In-memory computing delivers radical performance improvements by combining compute and memory in a single device, eliminating the von Neumann bottleneck. By leveraging the physical properties of memory devices, computation happens at the same place where the data is stored, drastically reducing energy consumption. Many types of memory devices such as phase-change memory (PCM), resistive random-access memory (RRAM), and Flash memory can be used for in-memory computing [1]. Because there is no movement of data, tasks can be performed in a fraction of the time and with much less energy. This is different from a conventional computer, where the data is transferred from the memory to the CPU every time a computation is done.
In deep learning, data propagation through multiple layers of a neural network involves a sequence of matrix multiplications, as each layer can be represented as a matrix of synaptic weights. These weights can be stored in the analog charge state or conductance state of memory devices. The devices are arranged in crossbar arrays, creating an artificial neural network where all matrix multiplications are performed in-place in an analog manner. This structure allows to run deep learning models at reduced energy consumption [1].
An in-memory computing chip typically consists of multiple crossbar arrays of memory devices that communicate with each other. A neural network layer can be implemented on (at least) one crossbar, in which the weights of that layer are stored in the charge or conductance state of the memory devices at the crosspoints. Usually, at least two devices per weight are used: one encoding the positive part of the synaptic weight and the other encoding the negative part. The propagation of data through that layer is performed in a single step by inputting the data to the crossbar rows and deciphering the results at the columns. The results are then passed through the neuron nonlinear function and input to the next layer. The neuron nonlinear function is typically implemented at the crossbar periphery, using analog or digital circuits. Because every layer of the network is stored physically on different arrays, each array needs to communicate at least with the array(s) storing the next layer for feed-forward networks, such as multi-layer perceptrons (MLPs) or convolutional neural networks (CNNs). For recurrent neural networks (RNNs), the output of an array needs to communicate with its input.

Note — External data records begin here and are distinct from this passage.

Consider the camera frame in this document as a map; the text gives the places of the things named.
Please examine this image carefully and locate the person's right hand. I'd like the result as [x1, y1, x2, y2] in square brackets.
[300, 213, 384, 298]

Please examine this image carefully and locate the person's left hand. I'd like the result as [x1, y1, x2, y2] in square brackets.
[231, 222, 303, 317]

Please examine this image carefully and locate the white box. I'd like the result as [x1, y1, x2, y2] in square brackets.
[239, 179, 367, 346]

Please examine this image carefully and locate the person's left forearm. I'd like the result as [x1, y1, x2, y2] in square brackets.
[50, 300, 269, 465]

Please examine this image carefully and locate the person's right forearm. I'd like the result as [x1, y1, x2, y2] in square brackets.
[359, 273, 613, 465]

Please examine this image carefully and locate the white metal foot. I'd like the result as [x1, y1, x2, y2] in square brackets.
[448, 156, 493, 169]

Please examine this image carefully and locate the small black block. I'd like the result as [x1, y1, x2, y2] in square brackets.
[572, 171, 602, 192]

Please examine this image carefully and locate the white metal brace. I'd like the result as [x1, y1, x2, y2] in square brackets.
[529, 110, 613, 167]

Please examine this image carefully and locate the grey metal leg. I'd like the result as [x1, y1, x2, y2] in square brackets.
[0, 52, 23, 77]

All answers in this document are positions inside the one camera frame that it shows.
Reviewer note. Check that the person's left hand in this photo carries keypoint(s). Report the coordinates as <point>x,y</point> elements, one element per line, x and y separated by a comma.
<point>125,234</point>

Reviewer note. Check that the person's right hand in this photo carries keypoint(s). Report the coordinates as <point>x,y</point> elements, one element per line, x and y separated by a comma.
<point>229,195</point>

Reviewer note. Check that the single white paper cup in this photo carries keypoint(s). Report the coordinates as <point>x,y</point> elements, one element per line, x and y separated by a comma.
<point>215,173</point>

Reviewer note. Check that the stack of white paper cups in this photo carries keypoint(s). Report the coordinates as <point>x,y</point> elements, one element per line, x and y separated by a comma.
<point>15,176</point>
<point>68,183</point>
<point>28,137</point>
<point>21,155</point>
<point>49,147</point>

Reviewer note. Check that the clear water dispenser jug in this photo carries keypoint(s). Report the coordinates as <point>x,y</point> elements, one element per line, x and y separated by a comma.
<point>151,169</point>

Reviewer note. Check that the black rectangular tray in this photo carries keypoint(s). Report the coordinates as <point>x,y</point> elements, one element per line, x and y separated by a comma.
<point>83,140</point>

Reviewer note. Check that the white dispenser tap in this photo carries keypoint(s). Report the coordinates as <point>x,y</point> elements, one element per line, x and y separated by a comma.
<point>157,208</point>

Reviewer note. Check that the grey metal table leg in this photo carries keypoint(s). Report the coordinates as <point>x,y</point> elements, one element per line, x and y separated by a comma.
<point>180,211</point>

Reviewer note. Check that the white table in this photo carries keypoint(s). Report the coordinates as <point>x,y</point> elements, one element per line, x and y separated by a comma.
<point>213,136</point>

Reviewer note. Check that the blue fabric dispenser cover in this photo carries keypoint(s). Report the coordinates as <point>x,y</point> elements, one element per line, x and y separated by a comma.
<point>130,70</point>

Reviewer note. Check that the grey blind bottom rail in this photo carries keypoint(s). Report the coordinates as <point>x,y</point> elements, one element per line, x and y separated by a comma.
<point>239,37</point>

The efficient matrix multiplication realized via in-memory computing is very attractive for inference-only applications, where data is propagated through the network on offline-trained weights. In this scenario, the weights are typically trained using a conventional GPU-based hardware, and then are subsequently programmed into the in-memory-computing chip which performs inference. Because of device and circuit level non-idealities in the analog in-memory computing chip, custom techniques must be included into the training algorithm to mitigate their effect on the network accuracy (so-called hardware-aware training [2]).
In-memory computing can also be used in the context of supervised training of neural networks with backpropagation. This training involves three stages: forward propagation of labelled data through the network, backward propagation of the error gradients from output to the input of the network, and weight update based on the computed gradients with respect to the weights of each layer. This procedure is repeated over a large dataset of labelled examples for multiple epochs until satisfactory performance is reached by the network. When performing training of a neural network encoded in crossbar arrays, forward propagation is performed in the same way as for the inference described above. The only difference is that all the activations \(x_i\) of each layer have to be stored locally in the periphery. Next, backward propagation is performed by inputting the error gradient \(δ_j\) from the subsequent layer onto the columns of the current layer and deciphering the result from the rows. The resulting sum \(\sum_i δ_jW_{ij}\) needs to be multiplied by the derivative of the neuron nonlinear function, which is computed externally, to obtain the error gradient of the current layer. Finally, the weight update is implemented based on the outer product of activations and error gradients \(x_iδ_j\) of each layer. The weight update is performed in-memory by applying suitable electrical pulses to the devices which will increase their conductance in proportion to the desired weight update. See references [1, 3, 4, 5] for details on different techniques that have been proposed to perform weight updates with in-memory computing chips.